Abstract
Topological Data Analysis (TDA) is a novel statistical technique, particularly powerful for the analysis of large and high dimensional data sets. Much of TDA is based on the tool of persistent homology, represented visually via persistence diagrams. In an earlier article we proposed a parametric representation for the probability distributions of persistence diagrams, and based on it provided a method for their replication. Since the typical situation for big data is that only one persistence diagram is available, these replications allow for conventional statistical inference, which, by its very nature, requires some form of replication. In the current paper we continue this analysis, and further develop its practical statistical methodology, by investigating a wider class of examples than treated previously.
Notes
1 In all our persistence diagrams, the ‘point at infinity’ is the highest, leftmost point in the H0 diagram.
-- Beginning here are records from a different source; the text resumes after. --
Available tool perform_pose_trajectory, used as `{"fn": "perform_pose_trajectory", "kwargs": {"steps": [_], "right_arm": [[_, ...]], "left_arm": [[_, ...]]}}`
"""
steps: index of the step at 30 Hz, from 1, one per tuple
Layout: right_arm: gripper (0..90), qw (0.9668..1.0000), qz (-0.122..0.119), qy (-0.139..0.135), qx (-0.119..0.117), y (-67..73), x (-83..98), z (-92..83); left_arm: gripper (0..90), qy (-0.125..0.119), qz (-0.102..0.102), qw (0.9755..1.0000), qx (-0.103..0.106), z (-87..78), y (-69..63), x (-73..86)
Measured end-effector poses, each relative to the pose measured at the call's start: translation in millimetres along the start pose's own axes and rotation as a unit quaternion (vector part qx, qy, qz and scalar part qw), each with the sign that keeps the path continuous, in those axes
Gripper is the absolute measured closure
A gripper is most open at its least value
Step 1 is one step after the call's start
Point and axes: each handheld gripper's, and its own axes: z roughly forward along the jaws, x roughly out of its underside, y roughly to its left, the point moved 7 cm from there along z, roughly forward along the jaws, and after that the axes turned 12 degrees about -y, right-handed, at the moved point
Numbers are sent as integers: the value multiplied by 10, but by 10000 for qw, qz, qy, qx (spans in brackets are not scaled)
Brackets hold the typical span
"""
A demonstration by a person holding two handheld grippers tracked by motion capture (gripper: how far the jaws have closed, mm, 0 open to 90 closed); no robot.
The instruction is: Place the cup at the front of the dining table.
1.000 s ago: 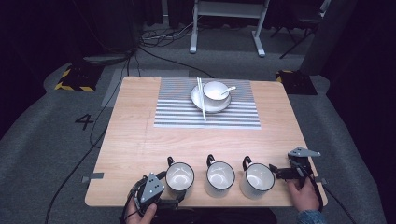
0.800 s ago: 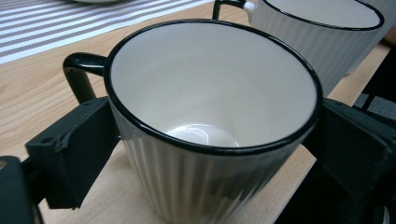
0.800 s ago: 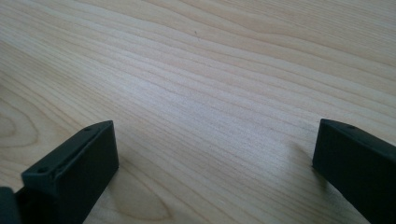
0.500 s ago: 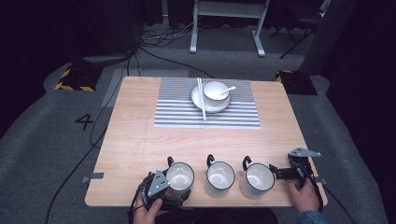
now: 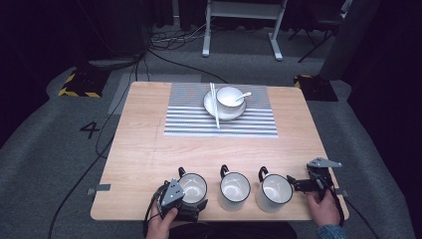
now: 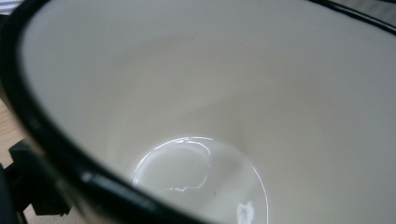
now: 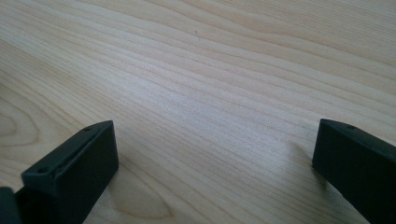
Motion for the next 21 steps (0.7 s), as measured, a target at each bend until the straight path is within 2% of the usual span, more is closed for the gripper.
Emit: {"fn": "perform_pose_trajectory", "kwargs": {"steps": [3,7,11,15,18,21], "right_arm": [[4,10000,5,2,2,1,0,0],[4,10000,3,1,3,0,0,0],[5,10000,4,2,4,1,0,-1],[5,10000,1,3,3,0,1,-1],[4,10000,-4,5,1,0,1,-2],[5,10000,-6,4,-1,0,1,-2]], "left_arm": [[0,6,-42,10000,5,4,-11,5],[0,-109,-107,9999,-38,15,-19,-2],[0,-27,-68,9999,-69,9,-21,-7],[5,28,41,9999,-125,4,-20,-17],[12,1,51,9999,-119,6,-31,-20],[20,5,212,9997,-125,-3,-34,-31]]}}
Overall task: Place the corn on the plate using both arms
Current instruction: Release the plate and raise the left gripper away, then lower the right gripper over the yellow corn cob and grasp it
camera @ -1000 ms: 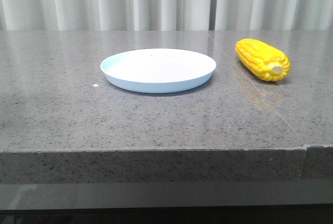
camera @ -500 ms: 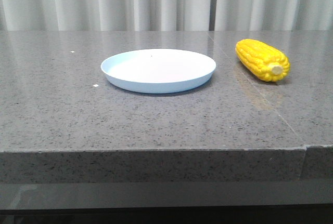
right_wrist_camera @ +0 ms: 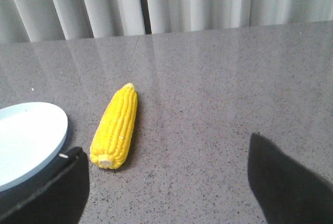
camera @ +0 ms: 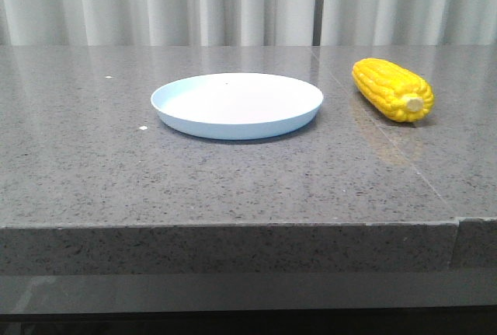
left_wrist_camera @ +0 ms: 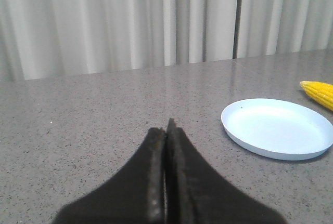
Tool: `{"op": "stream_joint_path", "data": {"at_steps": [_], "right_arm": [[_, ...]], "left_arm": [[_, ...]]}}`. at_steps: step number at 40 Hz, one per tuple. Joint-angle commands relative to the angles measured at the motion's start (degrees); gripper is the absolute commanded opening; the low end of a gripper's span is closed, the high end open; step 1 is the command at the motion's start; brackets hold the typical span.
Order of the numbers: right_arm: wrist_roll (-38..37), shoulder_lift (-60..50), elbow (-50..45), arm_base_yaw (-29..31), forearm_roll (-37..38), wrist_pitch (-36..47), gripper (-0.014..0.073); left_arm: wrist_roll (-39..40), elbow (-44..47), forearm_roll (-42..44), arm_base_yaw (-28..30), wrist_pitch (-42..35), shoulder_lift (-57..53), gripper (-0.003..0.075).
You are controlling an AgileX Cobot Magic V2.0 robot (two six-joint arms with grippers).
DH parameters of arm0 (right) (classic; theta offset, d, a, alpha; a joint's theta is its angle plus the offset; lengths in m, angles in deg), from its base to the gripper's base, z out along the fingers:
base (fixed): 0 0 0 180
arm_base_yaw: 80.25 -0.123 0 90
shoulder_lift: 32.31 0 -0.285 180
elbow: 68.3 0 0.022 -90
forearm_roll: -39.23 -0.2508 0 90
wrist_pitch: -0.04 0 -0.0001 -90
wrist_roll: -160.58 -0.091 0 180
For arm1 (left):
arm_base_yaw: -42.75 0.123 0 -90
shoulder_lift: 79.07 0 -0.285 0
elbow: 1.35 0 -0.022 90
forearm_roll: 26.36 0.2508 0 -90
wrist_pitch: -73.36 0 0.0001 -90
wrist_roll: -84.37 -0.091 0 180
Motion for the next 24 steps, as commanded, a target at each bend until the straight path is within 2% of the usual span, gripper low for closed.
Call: {"op": "stream_joint_path", "data": {"at_steps": [1, 10, 24], "right_arm": [[0.3, 6.28, 5.11, 0.25, -0.34, 2.86, 0.0643], [0.3, 24.88, 19.44, -0.17, -0.34, -5.57, 0.0645], [0.3, 53.02, 39.91, -9.02, -3.34, -15.65, 0.0645]], "left_arm": [[0.43, -1.49, 0.19, 0.11, -4.65, 0.68, -0.002], [0.43, -1.49, 0.19, 0.11, -4.65, 0.68, -0.002], [0.43, -1.49, 0.19, 0.11, -4.65, 0.68, -0.002]]}}
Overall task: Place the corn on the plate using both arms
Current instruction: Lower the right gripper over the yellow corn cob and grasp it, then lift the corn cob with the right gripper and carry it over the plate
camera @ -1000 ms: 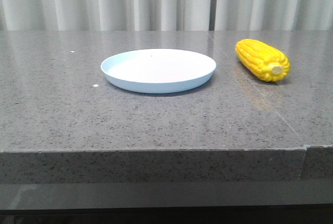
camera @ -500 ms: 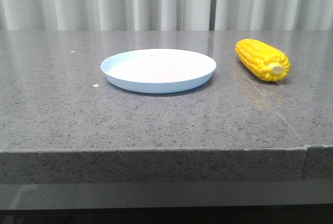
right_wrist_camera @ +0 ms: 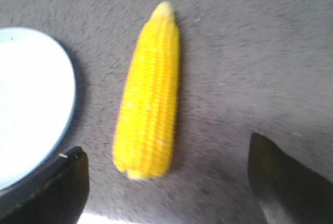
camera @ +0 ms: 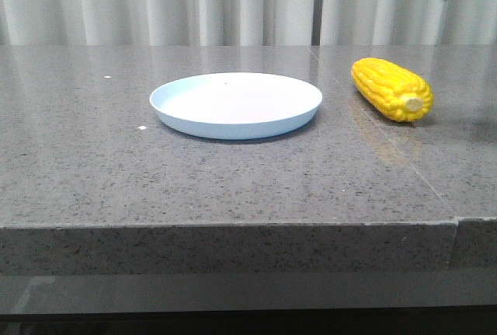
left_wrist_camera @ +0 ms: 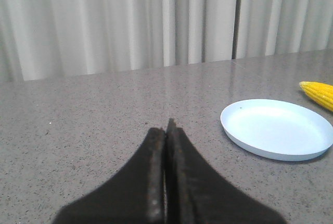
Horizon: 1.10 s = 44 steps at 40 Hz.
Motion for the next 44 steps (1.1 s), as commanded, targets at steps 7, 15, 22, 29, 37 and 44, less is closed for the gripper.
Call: {"op": "stream_joint_path", "data": {"at_steps": [7, 15, 22, 29, 37, 44], "right_arm": [[0.3, 14.43, 13.19, -2.63, -5.51, -0.85, 0.0645], [0.3, 22.43, 17.69, -2.63, -5.63, -1.12, 0.0644], [0.3, 23.83, 18.49, -2.63, -5.63, -1.47, 0.0554], [0.3, 23.7, 18.49, -2.63, -5.63, -1.28, 0.0235], [0.3, 21.71, 18.49, -2.92, -5.63, -1.11, 0.0087], [0.3, 17.59, 18.55, -5.01, -9.45, 0.86, 0.009]], "left_arm": [[0.43, -1.49, 0.19, 0.11, -4.53, 0.68, -0.002], [0.43, -1.49, 0.19, 0.11, -4.53, 0.68, -0.002], [0.43, -1.49, 0.19, 0.11, -4.53, 0.68, -0.002], [0.43, -1.49, 0.19, 0.11, -4.53, 0.68, -0.002], [0.43, -1.49, 0.19, 0.11, -4.53, 0.68, -0.002], [0.43, -1.49, 0.19, 0.11, -4.53, 0.68, -0.002]]}}
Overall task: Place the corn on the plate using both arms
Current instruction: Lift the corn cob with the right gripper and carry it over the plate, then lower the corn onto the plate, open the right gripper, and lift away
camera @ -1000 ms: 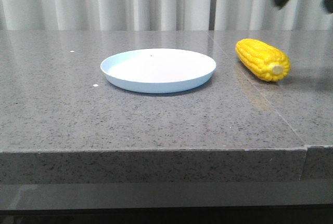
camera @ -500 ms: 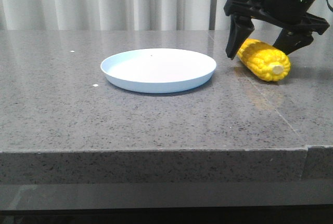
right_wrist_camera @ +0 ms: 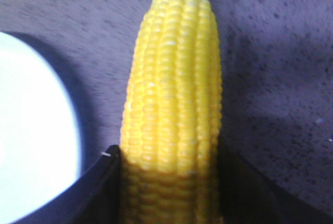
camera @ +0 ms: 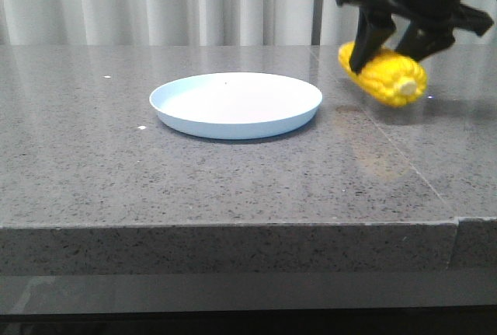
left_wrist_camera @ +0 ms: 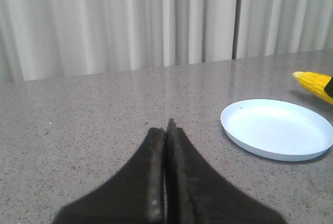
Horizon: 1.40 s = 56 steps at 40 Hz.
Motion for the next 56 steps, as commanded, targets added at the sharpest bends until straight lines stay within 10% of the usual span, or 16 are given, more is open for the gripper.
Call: {"op": "stream_joint_path", "data": {"at_steps": [1, 26, 43, 56], "right_arm": [[0.41, -5.39, 2.04, -1.36, -4.85, 3.94, 0.009], [0.41, 2.87, 2.04, -12.51, -18.18, 13.29, 0.0094], [0.41, 3.1, 1.97, -12.51, -18.18, 12.88, 0.0561], [1.46, -5.6, 1.97, -9.98, -16.64, 13.18, 0.0601]], "left_arm": [[0.43, -1.49, 0.19, 0.03, -4.53, 0.68, -0.002], [0.43, -1.49, 0.19, 0.03, -4.53, 0.68, -0.002], [0.43, -1.49, 0.19, 0.03, -4.53, 0.68, -0.002], [0.43, -1.49, 0.19, 0.03, -4.53, 0.68, -0.002]]}}
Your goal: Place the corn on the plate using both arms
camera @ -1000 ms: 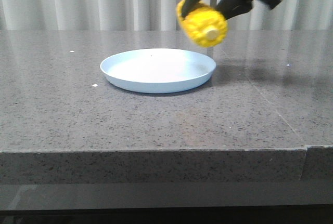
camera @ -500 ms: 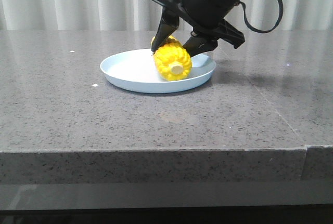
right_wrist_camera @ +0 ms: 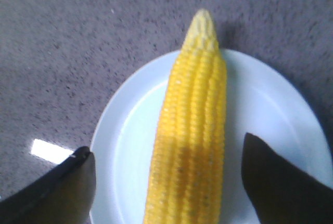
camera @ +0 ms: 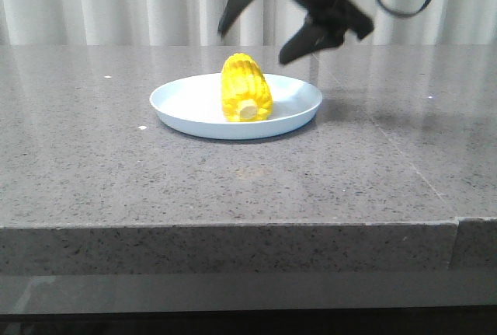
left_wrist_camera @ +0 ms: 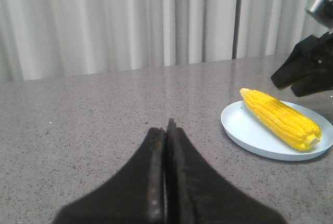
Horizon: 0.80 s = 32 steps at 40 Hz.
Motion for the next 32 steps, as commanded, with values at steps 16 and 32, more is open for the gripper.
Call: {"op": "stream_joint_path", "data": {"at_steps": [16, 32], "right_arm": [[3.3, -18.46, 1.87, 8.65, 12.94, -9.67, 0.0025], [3.3, -30.35, -10.22, 8.84, 26.57, -3.99, -0.0056]], "left_arm": [[0.43, -1.52, 0.19, 0.03, -4.53, 0.68, -0.002], [0.43, -1.52, 0.19, 0.03, -4.53, 0.68, -0.002]]}}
In essence, removing it from the analysis is much like working with reduced rather than standard homology, and has the effect of removing one generator from the H0 diagram. Thus, in the statistical analysis to follow, it needs to be added, at the end, to all significant points found in the diagram.
2 In some of these simulations the sums were identically zero for all k = 1, 2, 3 simultaneously, since there were no k-th nearest neighbors at distance less than δ. In these cases the parameters θ1, θ2, and θ3 are meaningless, and so these simulations (33 of them) were deleted from this part of the analysis. We shall do the same later on, in similar cases, without further comment.
3 Recall that the Betti number βk of a set is the rank of the free part of its k-th homology group. Or, heuristically, the number of k-dimensional ‘holes’ in the set.